5. Messaging Service:
- Technology Stack: Backend programming language with a web framework and potentially a message queuing system (e.g., RabbitMQ, Kafka)
- Database: Potentially a NoSQL database (Cassandra)
- Functionalities:
- Enables users to send and receive messages regarding advertisements.
- Stores and retrieves message data from the database.
- Manages message delivery and notification systems.
- Scalability: Horizontal scaling can be applied to the messaging service and database to handle high volumes of messages. Message queuing systems can decouple message sending and receiving, improving overall scalability.
- Algorithms/Data Structures:
- Messages can be stored using document-oriented structures in a NoSQL database.
- Queues (FIFO data structures) can be used within the message queuing system to efficiently manage message delivery and ensure messages are not lost
Messaging service for real-time streaming of messages
Optimizing the messaging service for real-time streaming of messages with reliable delivery and message ordering in a distributed system requires a multi-faceted approach. Here's how you can achieve this:
1. Technology Stack:
- Message Queueing System: Utilize a robust message queuing system like Apache Kafka or RabbitMQ. These systems offer high throughput, low latency, and message persistence for reliable delivery.

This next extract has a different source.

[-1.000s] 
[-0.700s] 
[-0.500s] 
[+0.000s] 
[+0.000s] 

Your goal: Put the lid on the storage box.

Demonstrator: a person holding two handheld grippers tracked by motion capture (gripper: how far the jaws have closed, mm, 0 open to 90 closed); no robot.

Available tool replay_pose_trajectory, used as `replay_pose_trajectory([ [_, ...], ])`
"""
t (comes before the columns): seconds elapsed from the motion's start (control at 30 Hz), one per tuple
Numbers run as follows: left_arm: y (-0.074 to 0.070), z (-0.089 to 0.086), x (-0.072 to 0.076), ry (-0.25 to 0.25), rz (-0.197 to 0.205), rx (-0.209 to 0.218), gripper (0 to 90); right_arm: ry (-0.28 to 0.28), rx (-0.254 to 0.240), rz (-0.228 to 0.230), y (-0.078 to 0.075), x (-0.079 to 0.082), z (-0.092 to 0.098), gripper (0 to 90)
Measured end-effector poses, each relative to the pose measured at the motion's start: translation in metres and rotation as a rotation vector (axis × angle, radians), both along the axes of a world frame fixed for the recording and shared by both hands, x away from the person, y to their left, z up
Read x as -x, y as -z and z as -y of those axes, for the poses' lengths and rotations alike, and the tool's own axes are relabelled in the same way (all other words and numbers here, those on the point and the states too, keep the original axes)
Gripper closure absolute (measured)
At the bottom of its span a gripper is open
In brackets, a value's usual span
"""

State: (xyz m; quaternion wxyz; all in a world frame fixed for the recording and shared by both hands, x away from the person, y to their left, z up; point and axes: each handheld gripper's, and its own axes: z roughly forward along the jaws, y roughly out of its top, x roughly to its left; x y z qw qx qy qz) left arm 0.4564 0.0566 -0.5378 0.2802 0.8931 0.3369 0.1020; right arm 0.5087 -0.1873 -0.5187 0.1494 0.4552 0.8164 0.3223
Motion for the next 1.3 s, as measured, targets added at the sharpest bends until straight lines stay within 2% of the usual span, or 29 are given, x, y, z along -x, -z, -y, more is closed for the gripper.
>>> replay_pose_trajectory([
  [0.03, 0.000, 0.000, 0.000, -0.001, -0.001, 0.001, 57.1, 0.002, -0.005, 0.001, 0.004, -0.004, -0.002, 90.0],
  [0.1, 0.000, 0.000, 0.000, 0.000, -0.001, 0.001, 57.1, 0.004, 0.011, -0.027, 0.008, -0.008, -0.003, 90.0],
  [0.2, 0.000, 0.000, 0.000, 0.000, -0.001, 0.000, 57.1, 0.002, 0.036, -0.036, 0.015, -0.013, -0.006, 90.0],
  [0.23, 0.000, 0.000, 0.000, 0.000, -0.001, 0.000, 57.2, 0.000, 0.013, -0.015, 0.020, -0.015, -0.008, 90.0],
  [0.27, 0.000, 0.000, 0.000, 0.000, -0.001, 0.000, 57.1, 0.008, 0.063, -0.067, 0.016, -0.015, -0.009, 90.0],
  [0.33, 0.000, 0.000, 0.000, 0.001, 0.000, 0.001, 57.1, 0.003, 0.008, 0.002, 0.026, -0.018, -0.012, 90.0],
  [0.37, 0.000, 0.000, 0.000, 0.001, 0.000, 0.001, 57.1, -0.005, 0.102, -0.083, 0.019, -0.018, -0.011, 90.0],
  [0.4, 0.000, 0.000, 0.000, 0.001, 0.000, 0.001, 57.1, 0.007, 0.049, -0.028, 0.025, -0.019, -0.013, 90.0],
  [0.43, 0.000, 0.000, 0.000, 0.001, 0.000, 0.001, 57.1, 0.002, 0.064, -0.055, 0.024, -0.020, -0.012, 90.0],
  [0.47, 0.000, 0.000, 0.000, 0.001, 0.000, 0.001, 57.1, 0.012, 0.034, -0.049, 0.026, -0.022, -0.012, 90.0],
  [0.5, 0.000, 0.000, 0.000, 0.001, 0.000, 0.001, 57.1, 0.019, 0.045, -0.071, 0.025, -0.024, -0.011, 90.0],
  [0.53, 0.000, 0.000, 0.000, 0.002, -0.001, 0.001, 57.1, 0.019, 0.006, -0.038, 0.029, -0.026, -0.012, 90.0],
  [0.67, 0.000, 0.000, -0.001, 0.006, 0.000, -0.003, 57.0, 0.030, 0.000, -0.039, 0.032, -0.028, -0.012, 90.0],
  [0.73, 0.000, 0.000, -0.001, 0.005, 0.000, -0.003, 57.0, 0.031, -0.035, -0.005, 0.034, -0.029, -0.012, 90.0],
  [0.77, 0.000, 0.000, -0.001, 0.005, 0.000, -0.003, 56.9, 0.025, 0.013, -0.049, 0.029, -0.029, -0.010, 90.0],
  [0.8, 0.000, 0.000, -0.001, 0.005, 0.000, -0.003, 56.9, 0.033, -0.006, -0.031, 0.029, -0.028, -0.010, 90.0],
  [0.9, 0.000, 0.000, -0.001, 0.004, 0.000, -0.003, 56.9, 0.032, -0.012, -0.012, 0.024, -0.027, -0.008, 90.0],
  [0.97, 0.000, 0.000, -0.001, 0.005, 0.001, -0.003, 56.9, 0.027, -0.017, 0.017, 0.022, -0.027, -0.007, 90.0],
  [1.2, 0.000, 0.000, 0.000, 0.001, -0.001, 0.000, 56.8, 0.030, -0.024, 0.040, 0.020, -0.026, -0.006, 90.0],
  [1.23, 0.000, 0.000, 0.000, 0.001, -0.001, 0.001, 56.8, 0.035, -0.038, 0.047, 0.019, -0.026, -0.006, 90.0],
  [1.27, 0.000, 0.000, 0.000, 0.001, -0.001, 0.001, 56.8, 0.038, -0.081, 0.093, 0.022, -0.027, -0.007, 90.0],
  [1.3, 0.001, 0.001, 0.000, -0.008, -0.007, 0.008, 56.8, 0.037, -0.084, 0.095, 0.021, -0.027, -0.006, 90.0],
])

- Database: Consider a NoSQL database like Cassandra for storing message history. Cassandra's write scalability and tunable consistency settings can accommodate real-time workloads.

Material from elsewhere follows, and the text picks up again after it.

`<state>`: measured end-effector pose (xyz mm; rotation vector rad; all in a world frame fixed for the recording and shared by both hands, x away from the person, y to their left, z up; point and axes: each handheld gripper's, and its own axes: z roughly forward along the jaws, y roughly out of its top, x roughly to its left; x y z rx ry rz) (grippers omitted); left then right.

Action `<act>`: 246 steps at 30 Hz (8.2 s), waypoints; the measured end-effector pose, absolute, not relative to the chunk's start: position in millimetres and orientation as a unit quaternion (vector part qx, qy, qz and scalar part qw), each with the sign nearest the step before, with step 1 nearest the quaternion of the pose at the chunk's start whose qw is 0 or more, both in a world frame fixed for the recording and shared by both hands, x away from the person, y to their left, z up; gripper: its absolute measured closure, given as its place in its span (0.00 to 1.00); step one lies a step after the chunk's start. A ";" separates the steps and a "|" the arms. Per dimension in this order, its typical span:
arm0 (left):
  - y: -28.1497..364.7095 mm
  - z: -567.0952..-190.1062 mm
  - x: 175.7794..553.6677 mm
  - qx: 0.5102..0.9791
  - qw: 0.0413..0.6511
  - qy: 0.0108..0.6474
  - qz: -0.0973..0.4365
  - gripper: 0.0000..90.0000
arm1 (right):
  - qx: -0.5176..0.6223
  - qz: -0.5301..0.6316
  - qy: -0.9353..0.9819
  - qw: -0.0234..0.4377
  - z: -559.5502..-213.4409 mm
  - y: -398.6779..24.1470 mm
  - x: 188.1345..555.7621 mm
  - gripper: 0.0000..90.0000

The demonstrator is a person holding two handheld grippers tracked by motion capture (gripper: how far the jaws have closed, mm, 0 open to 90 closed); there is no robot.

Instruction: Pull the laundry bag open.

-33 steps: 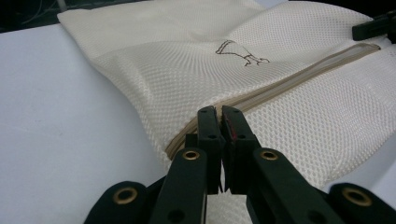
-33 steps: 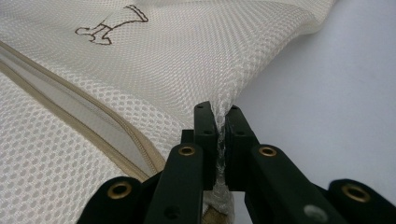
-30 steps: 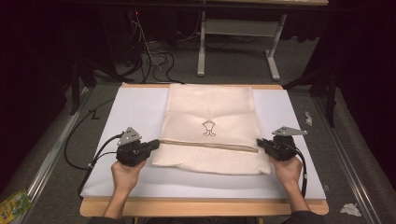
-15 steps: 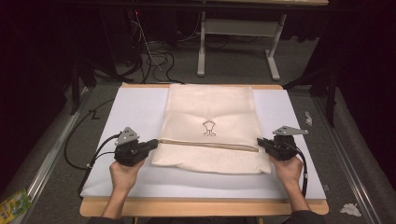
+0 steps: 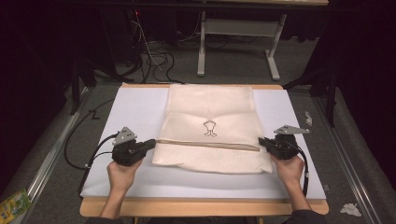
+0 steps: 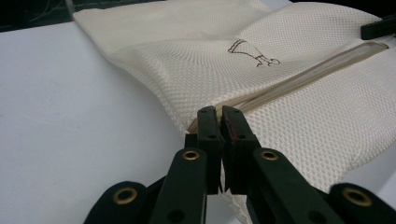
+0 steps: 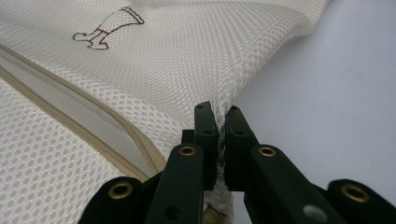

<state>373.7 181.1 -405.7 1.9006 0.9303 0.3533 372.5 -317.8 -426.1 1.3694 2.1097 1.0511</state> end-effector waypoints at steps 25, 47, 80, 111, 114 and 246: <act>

2. Message Delivery Guarantees:
- Configure Reliable Delivery: Ensure the message queuing system delivers messages at least once (ideally exactly once). This can be achieved through producer confirmations and consumer acknowledgments.
- At-Least-Once Delivery: Implement mechanisms to handle potential duplicate messages on the receiving end. Deduplication strategies like message identifiers and idempotent operations can be used.
3. Message Ordering:
- Partitioned Queues: Partition the message queue based on the conversation thread (e.g., advertisement ID). This ensures messages within a conversation are delivered in the correct order within each partition.
- Ordering Guarantees within Partitions: Depending on your messaging system, additional configuration might be needed to guarantee strict ordering within partitions. Kafka offers message ordering guarantees within partitions.
4. Scalability:
- Horizontal Scaling: Scale the message queuing system and database horizontally by adding more nodes to handle increased message volume and user base growth.
5. Real-time Streaming:
- Consumers: Implement message consumers that actively listen for new messages within their assigned queues. Libraries like Kafka consumers can be used for efficient message pulling from topics.
- Push vs. Pull Mechanisms: Consider a combination of push and pull mechanisms. Push notifications can be sent for urgent messages while consumers can also actively pull messages for efficient communication.